(Data entries)
◇ ◇ ◇
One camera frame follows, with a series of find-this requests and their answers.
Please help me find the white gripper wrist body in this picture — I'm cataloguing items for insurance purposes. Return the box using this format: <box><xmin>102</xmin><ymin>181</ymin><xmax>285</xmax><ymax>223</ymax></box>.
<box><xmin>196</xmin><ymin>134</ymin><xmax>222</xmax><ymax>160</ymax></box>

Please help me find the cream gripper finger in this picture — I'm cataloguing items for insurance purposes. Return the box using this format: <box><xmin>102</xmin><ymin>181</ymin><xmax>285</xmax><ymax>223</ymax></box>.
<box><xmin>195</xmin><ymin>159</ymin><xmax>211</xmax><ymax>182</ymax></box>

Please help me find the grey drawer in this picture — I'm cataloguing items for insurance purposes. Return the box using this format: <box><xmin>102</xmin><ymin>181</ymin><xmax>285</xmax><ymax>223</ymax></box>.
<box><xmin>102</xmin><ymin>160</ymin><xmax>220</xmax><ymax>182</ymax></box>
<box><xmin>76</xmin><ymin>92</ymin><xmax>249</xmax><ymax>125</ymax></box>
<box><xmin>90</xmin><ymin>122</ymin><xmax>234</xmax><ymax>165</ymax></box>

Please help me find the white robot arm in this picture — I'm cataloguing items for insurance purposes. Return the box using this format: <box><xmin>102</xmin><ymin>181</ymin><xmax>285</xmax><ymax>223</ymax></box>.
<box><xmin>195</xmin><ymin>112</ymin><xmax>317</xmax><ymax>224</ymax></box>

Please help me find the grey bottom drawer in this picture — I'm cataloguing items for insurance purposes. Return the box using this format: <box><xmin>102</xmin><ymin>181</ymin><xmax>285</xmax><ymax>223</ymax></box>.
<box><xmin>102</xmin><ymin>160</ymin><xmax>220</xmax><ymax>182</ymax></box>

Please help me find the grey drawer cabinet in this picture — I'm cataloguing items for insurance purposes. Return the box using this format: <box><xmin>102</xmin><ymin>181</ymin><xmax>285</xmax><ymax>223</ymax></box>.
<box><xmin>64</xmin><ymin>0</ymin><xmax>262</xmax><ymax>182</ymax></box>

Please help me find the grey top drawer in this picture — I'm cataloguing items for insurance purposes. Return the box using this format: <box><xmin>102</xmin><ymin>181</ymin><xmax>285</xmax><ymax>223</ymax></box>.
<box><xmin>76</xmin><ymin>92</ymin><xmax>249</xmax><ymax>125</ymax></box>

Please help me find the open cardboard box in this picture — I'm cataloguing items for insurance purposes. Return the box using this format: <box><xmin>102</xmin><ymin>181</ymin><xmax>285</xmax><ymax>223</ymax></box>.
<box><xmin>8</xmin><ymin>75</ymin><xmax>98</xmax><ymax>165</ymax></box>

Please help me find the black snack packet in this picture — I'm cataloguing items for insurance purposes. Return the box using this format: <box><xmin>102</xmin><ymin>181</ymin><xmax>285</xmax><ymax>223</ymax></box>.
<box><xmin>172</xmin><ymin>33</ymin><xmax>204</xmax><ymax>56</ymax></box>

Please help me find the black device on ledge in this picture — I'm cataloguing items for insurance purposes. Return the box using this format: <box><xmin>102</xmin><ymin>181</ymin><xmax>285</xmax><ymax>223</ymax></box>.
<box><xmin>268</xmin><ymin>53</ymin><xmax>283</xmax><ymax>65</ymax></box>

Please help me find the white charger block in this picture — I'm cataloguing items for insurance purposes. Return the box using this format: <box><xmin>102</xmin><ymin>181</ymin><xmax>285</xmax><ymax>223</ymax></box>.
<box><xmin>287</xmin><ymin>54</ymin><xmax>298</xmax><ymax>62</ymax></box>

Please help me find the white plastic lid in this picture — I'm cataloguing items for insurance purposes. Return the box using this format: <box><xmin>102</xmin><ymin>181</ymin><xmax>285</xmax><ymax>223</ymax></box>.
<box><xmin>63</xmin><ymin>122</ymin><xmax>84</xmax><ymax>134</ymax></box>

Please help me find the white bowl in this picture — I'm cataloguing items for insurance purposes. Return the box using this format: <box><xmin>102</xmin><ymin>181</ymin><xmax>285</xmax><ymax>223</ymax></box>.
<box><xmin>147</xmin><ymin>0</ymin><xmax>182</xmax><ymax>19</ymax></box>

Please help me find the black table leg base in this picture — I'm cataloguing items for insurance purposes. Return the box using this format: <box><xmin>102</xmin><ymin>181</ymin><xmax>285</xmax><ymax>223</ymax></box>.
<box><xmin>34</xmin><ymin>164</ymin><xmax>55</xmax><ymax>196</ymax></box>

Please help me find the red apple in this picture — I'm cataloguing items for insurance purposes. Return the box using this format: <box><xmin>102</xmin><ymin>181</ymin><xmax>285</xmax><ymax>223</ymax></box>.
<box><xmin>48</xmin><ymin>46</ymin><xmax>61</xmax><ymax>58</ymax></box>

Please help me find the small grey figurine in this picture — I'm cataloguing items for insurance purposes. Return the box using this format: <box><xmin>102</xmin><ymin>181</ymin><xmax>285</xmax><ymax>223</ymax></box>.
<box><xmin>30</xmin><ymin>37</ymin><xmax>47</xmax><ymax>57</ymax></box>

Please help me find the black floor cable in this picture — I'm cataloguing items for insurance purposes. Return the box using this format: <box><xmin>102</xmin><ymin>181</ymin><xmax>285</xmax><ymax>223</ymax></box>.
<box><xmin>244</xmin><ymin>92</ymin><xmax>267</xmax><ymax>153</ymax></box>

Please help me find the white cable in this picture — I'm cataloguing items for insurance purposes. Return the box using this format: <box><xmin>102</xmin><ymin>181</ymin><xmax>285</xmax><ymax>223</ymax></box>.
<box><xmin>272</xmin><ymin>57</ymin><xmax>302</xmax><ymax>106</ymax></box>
◇ ◇ ◇
[Task]:
The records must each be output verbatim, with nothing left out.

[Solution to this task]:
One camera frame follows, with a series of find-this requests and their answers.
Please help me find the white gripper wrist body in this picture — I'm cataloguing items for insurance purposes. Return the box using this format: <box><xmin>102</xmin><ymin>181</ymin><xmax>285</xmax><ymax>223</ymax></box>.
<box><xmin>196</xmin><ymin>134</ymin><xmax>222</xmax><ymax>160</ymax></box>

Please help me find the cream gripper finger in this picture — I'm cataloguing items for insurance purposes. Return the box using this format: <box><xmin>102</xmin><ymin>181</ymin><xmax>285</xmax><ymax>223</ymax></box>.
<box><xmin>195</xmin><ymin>159</ymin><xmax>211</xmax><ymax>182</ymax></box>

Please help me find the grey drawer in this picture — I'm cataloguing items for insurance purposes. Return the box using this format: <box><xmin>102</xmin><ymin>181</ymin><xmax>285</xmax><ymax>223</ymax></box>.
<box><xmin>102</xmin><ymin>160</ymin><xmax>220</xmax><ymax>182</ymax></box>
<box><xmin>76</xmin><ymin>92</ymin><xmax>249</xmax><ymax>125</ymax></box>
<box><xmin>90</xmin><ymin>122</ymin><xmax>234</xmax><ymax>165</ymax></box>

Please help me find the white robot arm in this picture — I'm cataloguing items for insurance purposes. Return the box using this format: <box><xmin>102</xmin><ymin>181</ymin><xmax>285</xmax><ymax>223</ymax></box>.
<box><xmin>195</xmin><ymin>112</ymin><xmax>317</xmax><ymax>224</ymax></box>

Please help me find the grey bottom drawer in this picture — I'm cataloguing items for insurance purposes. Return the box using this format: <box><xmin>102</xmin><ymin>181</ymin><xmax>285</xmax><ymax>223</ymax></box>.
<box><xmin>102</xmin><ymin>160</ymin><xmax>220</xmax><ymax>182</ymax></box>

Please help me find the grey drawer cabinet in this picture — I'm cataloguing items for insurance purposes. Return the box using this format: <box><xmin>102</xmin><ymin>181</ymin><xmax>285</xmax><ymax>223</ymax></box>.
<box><xmin>64</xmin><ymin>0</ymin><xmax>262</xmax><ymax>182</ymax></box>

Please help me find the grey top drawer in this picture — I'm cataloguing items for insurance purposes. Return the box using this format: <box><xmin>102</xmin><ymin>181</ymin><xmax>285</xmax><ymax>223</ymax></box>.
<box><xmin>76</xmin><ymin>92</ymin><xmax>249</xmax><ymax>125</ymax></box>

Please help me find the open cardboard box in this picture — I'm cataloguing items for insurance purposes. Return the box using this format: <box><xmin>102</xmin><ymin>181</ymin><xmax>285</xmax><ymax>223</ymax></box>.
<box><xmin>8</xmin><ymin>75</ymin><xmax>98</xmax><ymax>165</ymax></box>

Please help me find the black snack packet in this picture — I'm cataloguing items for insurance purposes. Return the box using this format: <box><xmin>102</xmin><ymin>181</ymin><xmax>285</xmax><ymax>223</ymax></box>.
<box><xmin>172</xmin><ymin>33</ymin><xmax>204</xmax><ymax>56</ymax></box>

Please help me find the black device on ledge in this picture — I'm cataloguing items for insurance purposes. Return the box using this format: <box><xmin>102</xmin><ymin>181</ymin><xmax>285</xmax><ymax>223</ymax></box>.
<box><xmin>268</xmin><ymin>53</ymin><xmax>283</xmax><ymax>65</ymax></box>

Please help me find the white charger block in this picture — I'm cataloguing items for insurance purposes. Return the box using this format: <box><xmin>102</xmin><ymin>181</ymin><xmax>285</xmax><ymax>223</ymax></box>.
<box><xmin>287</xmin><ymin>54</ymin><xmax>298</xmax><ymax>62</ymax></box>

Please help me find the white plastic lid in this picture — I'm cataloguing items for insurance purposes. Return the box using this format: <box><xmin>102</xmin><ymin>181</ymin><xmax>285</xmax><ymax>223</ymax></box>.
<box><xmin>63</xmin><ymin>122</ymin><xmax>84</xmax><ymax>134</ymax></box>

Please help me find the white bowl in this picture — I'm cataloguing items for insurance purposes. Return the box using this format: <box><xmin>102</xmin><ymin>181</ymin><xmax>285</xmax><ymax>223</ymax></box>.
<box><xmin>147</xmin><ymin>0</ymin><xmax>182</xmax><ymax>19</ymax></box>

Please help me find the black table leg base in this picture — I'm cataloguing items for insurance purposes. Return the box using this format: <box><xmin>102</xmin><ymin>181</ymin><xmax>285</xmax><ymax>223</ymax></box>.
<box><xmin>34</xmin><ymin>164</ymin><xmax>55</xmax><ymax>196</ymax></box>

Please help me find the red apple in this picture — I'm cataloguing items for insurance purposes. Return the box using this format: <box><xmin>102</xmin><ymin>181</ymin><xmax>285</xmax><ymax>223</ymax></box>.
<box><xmin>48</xmin><ymin>46</ymin><xmax>61</xmax><ymax>58</ymax></box>

Please help me find the small grey figurine in this picture — I'm cataloguing items for insurance purposes. Return the box using this format: <box><xmin>102</xmin><ymin>181</ymin><xmax>285</xmax><ymax>223</ymax></box>.
<box><xmin>30</xmin><ymin>37</ymin><xmax>47</xmax><ymax>57</ymax></box>

Please help me find the black floor cable in this picture — I'm cataloguing items for insurance purposes. Return the box using this format: <box><xmin>102</xmin><ymin>181</ymin><xmax>285</xmax><ymax>223</ymax></box>.
<box><xmin>244</xmin><ymin>92</ymin><xmax>267</xmax><ymax>153</ymax></box>

Please help me find the white cable in this picture — I'm cataloguing items for insurance purposes. Return the box using this format: <box><xmin>102</xmin><ymin>181</ymin><xmax>285</xmax><ymax>223</ymax></box>.
<box><xmin>272</xmin><ymin>57</ymin><xmax>302</xmax><ymax>106</ymax></box>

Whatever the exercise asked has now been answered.